Le même n’en avait pas moins réussi à vendre en 2007 à la Libye son “Homeland Security Program“, pour 26,5 millions d’euros… A la décharge d’Amesys, ce contrat avait, selon les documents rendus publics par Mediapart, été conclu à la demande de Nicolas Sarkozy, avec l’appui de Claude Guéant et Brice Hortefeux, et grâce aux bons soins du sulfureux intermédiaire et marchand d’armes Ziad Takieddine, dont le nom est mêlé à des scandales politico-financiers et qui, pour le coup, a touché d’I2E (devenu, depuis, Amesys) la bagatelle de 4,5 M€.

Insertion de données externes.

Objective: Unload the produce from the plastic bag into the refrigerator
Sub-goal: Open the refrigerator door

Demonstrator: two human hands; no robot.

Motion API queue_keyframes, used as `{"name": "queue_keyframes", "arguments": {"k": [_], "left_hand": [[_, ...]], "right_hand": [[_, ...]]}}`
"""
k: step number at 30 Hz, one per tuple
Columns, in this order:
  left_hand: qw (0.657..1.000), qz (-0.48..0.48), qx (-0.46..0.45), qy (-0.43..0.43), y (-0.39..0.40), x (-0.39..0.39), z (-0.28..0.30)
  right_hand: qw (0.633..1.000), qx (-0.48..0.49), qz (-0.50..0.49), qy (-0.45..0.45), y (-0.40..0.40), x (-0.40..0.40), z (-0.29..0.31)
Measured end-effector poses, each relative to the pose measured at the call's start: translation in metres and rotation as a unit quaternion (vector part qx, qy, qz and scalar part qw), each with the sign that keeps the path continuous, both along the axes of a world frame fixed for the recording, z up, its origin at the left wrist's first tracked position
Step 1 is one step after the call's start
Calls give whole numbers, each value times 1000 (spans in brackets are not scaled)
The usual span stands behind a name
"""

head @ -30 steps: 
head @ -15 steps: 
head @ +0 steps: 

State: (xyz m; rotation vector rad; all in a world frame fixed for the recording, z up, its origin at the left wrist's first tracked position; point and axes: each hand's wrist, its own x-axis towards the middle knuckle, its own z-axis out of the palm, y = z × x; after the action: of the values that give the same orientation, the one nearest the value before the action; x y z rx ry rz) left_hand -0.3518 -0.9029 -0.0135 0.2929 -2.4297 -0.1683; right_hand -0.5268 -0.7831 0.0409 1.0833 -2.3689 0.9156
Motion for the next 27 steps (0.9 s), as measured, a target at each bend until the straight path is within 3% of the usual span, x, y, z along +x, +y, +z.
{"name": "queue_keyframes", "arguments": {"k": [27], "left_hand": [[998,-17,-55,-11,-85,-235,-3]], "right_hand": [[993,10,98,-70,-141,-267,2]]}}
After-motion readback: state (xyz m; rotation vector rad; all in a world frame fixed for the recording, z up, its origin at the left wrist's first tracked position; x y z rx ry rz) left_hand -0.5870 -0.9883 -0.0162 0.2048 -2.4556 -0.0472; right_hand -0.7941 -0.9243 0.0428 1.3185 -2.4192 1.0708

BEN Marine, filiale d’Amesys spécialisée dans les instruments de navigation maritime civils et militaires et présentée comme “la clé du succès de la société Amesys International“, se vante ainsi d’avoir une activité commerciale soutenue en Arabie Saoudite ou au Pakistan. Des territoires qui passionnent les enquêteurs financiers en charge de reconstituer les circuits occultes empruntés par d’autres industriels français de l’armement.
Illustrations et photos via Flickr : Ssoosay [CC-BY] ; Creativity103 [CC-BY] ; SFBrit [CC-BY-ND]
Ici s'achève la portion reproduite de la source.